These last-minute efforts saved Chilliwack and its environs from complete flooding. However, the dikes failed and flooded several neighborhoods, most notably the Mennonite community of Greendale, Sumas Prairie, west of Chilliwack, which became a 34-foot-deep lake.
“After Greendale’s break,” Chilliwack said, “he took stock of his own defenses and found them missing.”
And not for the last time. A 2015 assessment released by BC’s Ministry of Forests, Lands and Natural Resources noted that many dikes around Chilliwack were “currently too low,” or had other deficiencies.
People are running and walking on the North Arm Fraser River Dam in Vancouver on Friday, April 22, 2022. Darryl Dyck / The Globe and MailDARRYL DYCK / The Globe and Mail
Work has continued over the last decade to improve the dikes, starting east of Chilliwack and moving downstream along the Fraser River. Officials told The Globe that the work could take a decade or more to complete and depends in part on available federal and provincial funding.

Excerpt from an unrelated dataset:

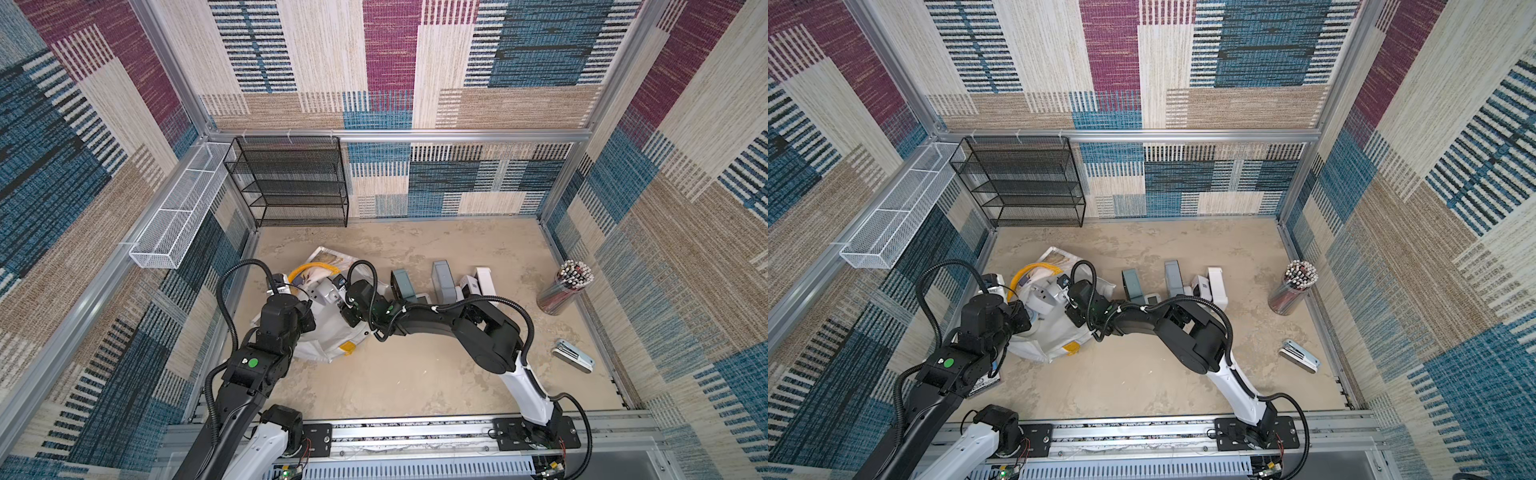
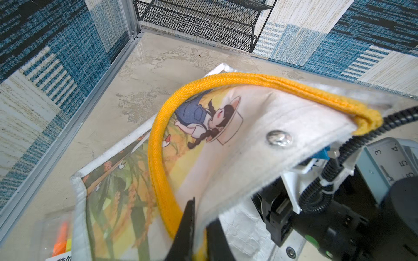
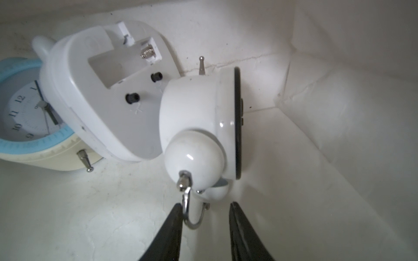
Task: Take the alarm clock out of the canvas bag
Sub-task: Pick up the alarm from the canvas bag.
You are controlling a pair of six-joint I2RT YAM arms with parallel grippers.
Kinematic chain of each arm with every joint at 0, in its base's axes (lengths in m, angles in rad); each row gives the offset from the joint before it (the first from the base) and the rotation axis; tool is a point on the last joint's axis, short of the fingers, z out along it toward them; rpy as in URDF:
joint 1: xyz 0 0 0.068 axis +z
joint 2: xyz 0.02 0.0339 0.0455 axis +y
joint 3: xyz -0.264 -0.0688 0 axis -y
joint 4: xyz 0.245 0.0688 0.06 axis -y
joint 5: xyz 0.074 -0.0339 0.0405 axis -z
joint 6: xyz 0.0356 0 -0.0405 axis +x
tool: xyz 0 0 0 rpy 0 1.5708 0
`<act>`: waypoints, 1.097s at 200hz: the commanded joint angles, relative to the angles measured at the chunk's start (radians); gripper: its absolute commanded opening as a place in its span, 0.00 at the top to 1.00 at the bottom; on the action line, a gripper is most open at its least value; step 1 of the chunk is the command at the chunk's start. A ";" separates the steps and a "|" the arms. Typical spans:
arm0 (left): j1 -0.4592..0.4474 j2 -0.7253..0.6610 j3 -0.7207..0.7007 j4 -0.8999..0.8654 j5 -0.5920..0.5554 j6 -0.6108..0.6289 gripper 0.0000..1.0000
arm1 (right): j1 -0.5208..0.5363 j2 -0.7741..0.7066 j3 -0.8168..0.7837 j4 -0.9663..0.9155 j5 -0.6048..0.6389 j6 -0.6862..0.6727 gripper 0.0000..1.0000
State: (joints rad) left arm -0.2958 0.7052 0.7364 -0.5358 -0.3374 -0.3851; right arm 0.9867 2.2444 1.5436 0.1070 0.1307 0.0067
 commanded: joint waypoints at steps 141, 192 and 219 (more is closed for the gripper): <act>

Officials are well aware of what is at stake. A 2009 study by engineering firm BGC Engineering estimated the potential damage from a $ 1 billion flood. “The consequences of a breach of the city’s flood protection system would be far-reaching,” a 2016 municipal report said. expensive.
“We don’t start with a blank page, and we have to work with the City Council as it was developed in years …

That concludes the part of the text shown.